### What the task requires
Reproduce every line below exactly as written; do not include the images.

### Data provided

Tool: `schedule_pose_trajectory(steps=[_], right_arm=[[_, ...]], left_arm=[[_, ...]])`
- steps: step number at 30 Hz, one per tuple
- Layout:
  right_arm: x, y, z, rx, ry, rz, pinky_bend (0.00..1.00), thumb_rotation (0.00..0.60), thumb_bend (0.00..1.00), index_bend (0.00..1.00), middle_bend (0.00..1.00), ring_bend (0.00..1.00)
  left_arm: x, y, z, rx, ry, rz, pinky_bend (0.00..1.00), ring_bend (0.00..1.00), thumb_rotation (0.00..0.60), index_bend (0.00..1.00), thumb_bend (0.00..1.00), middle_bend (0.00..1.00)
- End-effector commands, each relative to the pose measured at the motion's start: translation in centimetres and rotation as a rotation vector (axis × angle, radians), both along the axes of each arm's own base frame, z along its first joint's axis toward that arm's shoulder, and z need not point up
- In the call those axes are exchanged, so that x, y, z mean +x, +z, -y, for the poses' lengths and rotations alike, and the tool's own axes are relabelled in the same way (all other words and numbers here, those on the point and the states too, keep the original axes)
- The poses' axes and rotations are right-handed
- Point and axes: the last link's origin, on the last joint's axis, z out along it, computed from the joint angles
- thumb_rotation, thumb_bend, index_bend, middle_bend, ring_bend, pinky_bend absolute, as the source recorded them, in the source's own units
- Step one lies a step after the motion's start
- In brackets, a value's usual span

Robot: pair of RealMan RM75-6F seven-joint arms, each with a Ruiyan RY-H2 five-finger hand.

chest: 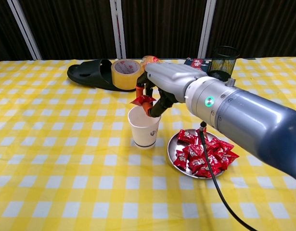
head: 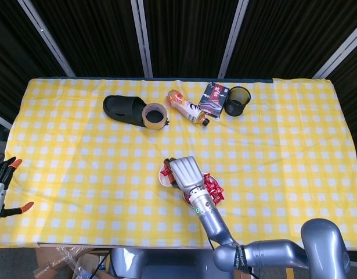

### Solution for this task
Tool: `schedule_pose_trajectory(steps=[_], right_arm=[[_, ...]], left_arm=[[_, ...]])`
- steps: step number at 30 Hz, one per tuple
- Layout:
  right_arm: x, y, z, rx, ry, rz, pinky_bend (0.00..1.00), thumb_rotation (0.00..0.60), thumb_bend (0.00..1.00), index_bend (0.00..1.00), middle_bend (0.00..1.00), ring_bend (0.00..1.00)
  left_arm: x, y, z, rx, ry, rz, pinky_bend (0.00..1.00), ring_bend (0.00..1.00), thumb_rotation (0.00..0.60), index_bend (0.00..1.00), thumb_bend (0.00..1.00), middle_bend (0.00..1.00)
- End-effector commands, each relative to the pose measured at the motion's start: translation in centimetres and rotation as a rotation vector (axis × angle, radians), both along the axes of each arm's own base frame, z along its first joint's axis toward that arm's shoulder, and z need not point up
- In the call those axes are exchanged, so that x, y, z mean +x, +z, -y, for the poses' lengths and rotations alike, and the tool's own axes are relabelled in the same way (all other words and numbers here, those on the point and the states too, keep the original axes)
- The poses' axes and rotations are right-handed
- Point and axes: the last link's origin, on the last joint's axis, z out along it, computed from the joint angles
- thumb_rotation, thumb_bend, index_bend, middle_bend, ring_bend, pinky_bend absolute, as the source recorded them, in the source's own units
- Step one lies a step after the motion's start
- In brackets, a value's usual span

Robot: pair of RealMan RM75-6F seven-joint arms, each with a Ruiyan RY-H2 five-finger hand.

chest: 
head: 

The output returned above is complete.